Almost every algorithm needs numbers as input — yet so much real data is categorical: colours, cities, brands, days of the week. Encoding turns those labels into numbers a model can use.

The catch: how you encode can accidentally tell the model something false. The two main schemes differ exactly on that point.

Two ways to encode a colour column

Watch the same colour column become numbers under label encoding (one integer per category) and one-hot encoding (one binary column per category).

The schemes

Label / Ordinal red=0, green=1, blue=2

One integer per category. Compact — but label encoding implies an order that may not exist (bad for unordered categories like colours). Reserve ordinal encoding for genuinely ranked categories (small < medium < large).

One-Hot 3 binary columns

A separate 0/1 column per category. No fake order, but widens the table.

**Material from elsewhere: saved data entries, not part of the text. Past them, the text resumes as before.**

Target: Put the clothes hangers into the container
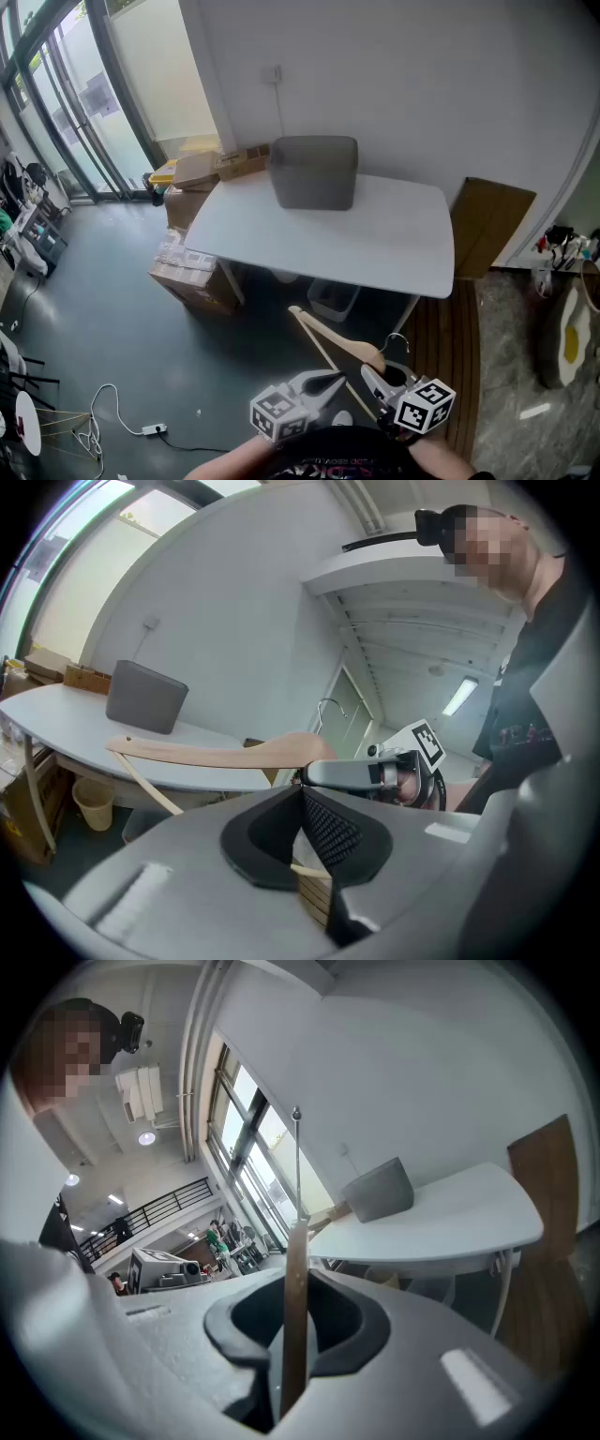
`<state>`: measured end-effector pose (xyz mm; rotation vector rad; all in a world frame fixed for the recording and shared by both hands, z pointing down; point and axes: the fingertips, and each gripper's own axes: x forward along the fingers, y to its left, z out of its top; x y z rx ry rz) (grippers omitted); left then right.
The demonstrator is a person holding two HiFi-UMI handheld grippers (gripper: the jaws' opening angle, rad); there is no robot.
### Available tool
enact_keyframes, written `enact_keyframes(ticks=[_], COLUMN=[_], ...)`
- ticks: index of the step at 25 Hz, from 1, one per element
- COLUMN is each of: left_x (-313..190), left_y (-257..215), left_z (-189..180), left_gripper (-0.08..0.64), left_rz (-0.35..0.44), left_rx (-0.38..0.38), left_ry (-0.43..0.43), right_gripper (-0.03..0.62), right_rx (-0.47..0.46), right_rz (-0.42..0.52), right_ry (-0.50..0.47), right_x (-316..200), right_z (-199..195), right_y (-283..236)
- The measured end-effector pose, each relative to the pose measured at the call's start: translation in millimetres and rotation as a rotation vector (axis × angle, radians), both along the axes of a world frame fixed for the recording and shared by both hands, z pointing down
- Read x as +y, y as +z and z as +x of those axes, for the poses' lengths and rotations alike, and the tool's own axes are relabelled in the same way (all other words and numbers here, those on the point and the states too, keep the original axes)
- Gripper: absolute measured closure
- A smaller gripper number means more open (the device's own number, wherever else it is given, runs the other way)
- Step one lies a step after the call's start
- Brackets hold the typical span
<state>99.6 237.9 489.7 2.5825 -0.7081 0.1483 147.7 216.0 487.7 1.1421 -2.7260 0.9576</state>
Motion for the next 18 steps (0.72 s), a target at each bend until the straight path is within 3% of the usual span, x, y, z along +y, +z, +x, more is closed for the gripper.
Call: enact_keyframes(ticks=[18], left_x=[-8.8], left_y=[1.1], left_z=[-2.3], left_gripper=[0.554], left_rz=[-0.003], left_rx=[0.009], left_ry=[-0.018], right_gripper=[0.535], right_rx=[-0.015], right_rz=[-0.015], right_ry=[-0.012], right_x=[-8.1], right_z=[-3.0], right_y=[3.8])
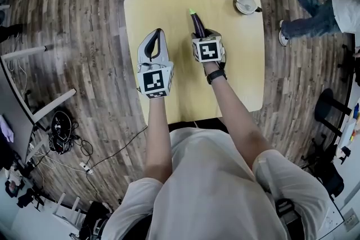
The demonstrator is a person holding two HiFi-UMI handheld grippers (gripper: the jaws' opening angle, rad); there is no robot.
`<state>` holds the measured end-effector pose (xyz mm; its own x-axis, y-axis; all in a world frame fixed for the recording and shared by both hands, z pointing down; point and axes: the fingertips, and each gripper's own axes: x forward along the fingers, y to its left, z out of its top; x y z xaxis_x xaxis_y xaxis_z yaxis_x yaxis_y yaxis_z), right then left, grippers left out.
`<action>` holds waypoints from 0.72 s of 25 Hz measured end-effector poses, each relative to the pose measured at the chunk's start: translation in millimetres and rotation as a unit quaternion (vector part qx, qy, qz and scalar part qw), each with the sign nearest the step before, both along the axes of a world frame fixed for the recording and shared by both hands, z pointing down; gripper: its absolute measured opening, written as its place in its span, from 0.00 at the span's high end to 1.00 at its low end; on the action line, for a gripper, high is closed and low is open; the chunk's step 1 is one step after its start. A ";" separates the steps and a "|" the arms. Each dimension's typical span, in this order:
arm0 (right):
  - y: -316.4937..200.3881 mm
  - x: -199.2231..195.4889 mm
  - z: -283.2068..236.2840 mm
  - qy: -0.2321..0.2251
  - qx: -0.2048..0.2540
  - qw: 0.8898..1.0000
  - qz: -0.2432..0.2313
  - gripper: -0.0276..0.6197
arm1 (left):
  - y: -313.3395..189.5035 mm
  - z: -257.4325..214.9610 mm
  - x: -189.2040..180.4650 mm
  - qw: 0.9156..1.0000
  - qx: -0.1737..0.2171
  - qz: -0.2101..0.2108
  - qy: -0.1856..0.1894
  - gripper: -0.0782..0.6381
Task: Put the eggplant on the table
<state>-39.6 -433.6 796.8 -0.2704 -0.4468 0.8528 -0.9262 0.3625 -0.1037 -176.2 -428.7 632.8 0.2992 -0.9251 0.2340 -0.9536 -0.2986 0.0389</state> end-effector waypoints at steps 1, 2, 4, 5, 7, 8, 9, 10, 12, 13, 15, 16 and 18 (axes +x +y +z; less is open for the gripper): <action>0.7 -1.6 1.8 -0.001 -0.006 1.000 -0.005 0.59 | 1.7 -2.0 -0.4 1.000 0.000 -0.002 0.003 0.88; 1.0 -2.9 1.2 -0.006 -0.007 1.000 -0.009 0.56 | 3.8 -4.4 -0.2 1.000 0.000 -0.004 0.005 0.88; -0.3 -3.5 -9.3 -0.016 0.009 1.000 -0.014 0.55 | 8.4 -12.3 0.4 1.000 0.004 -0.007 0.006 0.88; -1.3 -3.3 -17.1 -0.017 0.021 1.000 -0.016 0.54 | 10.8 -17.5 -0.3 1.000 0.007 -0.008 0.006 0.88; -0.9 -2.7 -31.5 -0.017 0.038 0.999 -0.017 0.54 | 16.1 -27.7 -3.8 1.000 0.012 -0.012 0.006 0.88; 0.4 -2.2 -37.4 -0.017 0.045 0.999 -0.018 0.54 | 19.4 -32.0 -5.7 1.000 0.013 -0.016 0.005 0.88; 1.8 -1.2 -43.0 -0.017 0.052 0.998 -0.017 0.54 | 22.6 -36.1 -6.9 1.000 0.015 -0.019 0.004 0.88; 2.8 0.0 -48.8 -0.019 0.059 0.998 -0.017 0.54 | 25.5 -40.3 -7.3 1.000 0.018 -0.022 0.003 0.88; 5.2 1.2 -61.2 -0.026 0.074 0.997 -0.018 0.54 | 31.1 -49.4 -7.7 0.999 0.024 -0.027 0.002 0.88; 8.0 1.1 -68.0 -0.029 0.081 0.996 -0.019 0.54 | 35.2 -53.8 -8.2 0.999 0.027 -0.029 0.002 0.88; 16.2 0.5 -82.7 -0.036 0.096 0.994 -0.021 0.54 | 45.7 -61.7 -9.4 0.999 0.029 -0.034 0.003 0.88; 20.5 0.7 -90.5 -0.040 0.105 0.993 -0.023 0.54 | 51.3 -65.3 -9.6 0.999 0.030 -0.036 0.004 0.88; 28.3 4.2 -106.2 -0.046 0.125 0.991 -0.026 0.54 | 62.4 -72.0 -6.8 0.999 0.033 -0.041 0.004 0.88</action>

Target / frequency high cardinality

Replace a category with a statistic (mean target, frequency). Handy for hundreds of categories — guard against leakage.

The trap of label encoding

Fake order

Encoding red=0, green=1, blue=2 tells a linear model that blue (2) is "twice" green (1) and that green sits exactly between red and blue. For unordered categories that's nonsense — and it can hurt the model.

Use label/ordinal when

The categories have a real order (small < medium < large)
You use a tree-based model (splits don't assume spacing)
Cardinality is high and one-hot would explode

Use one-hot when

Categories are unordered (colour, city)
You use a linear model, SVM, or neural net
The number of categories is small

Practical notes

Dummy trap drop one column

For linear models, drop one one-hot column to avoid perfect collinearity.

Unseen categories at predict time

Decide how to handle a category not seen in training — map to "unknown" or ignore.

Fit on train no leakage

Learn the category→number mapping on training data, then apply it everywhere.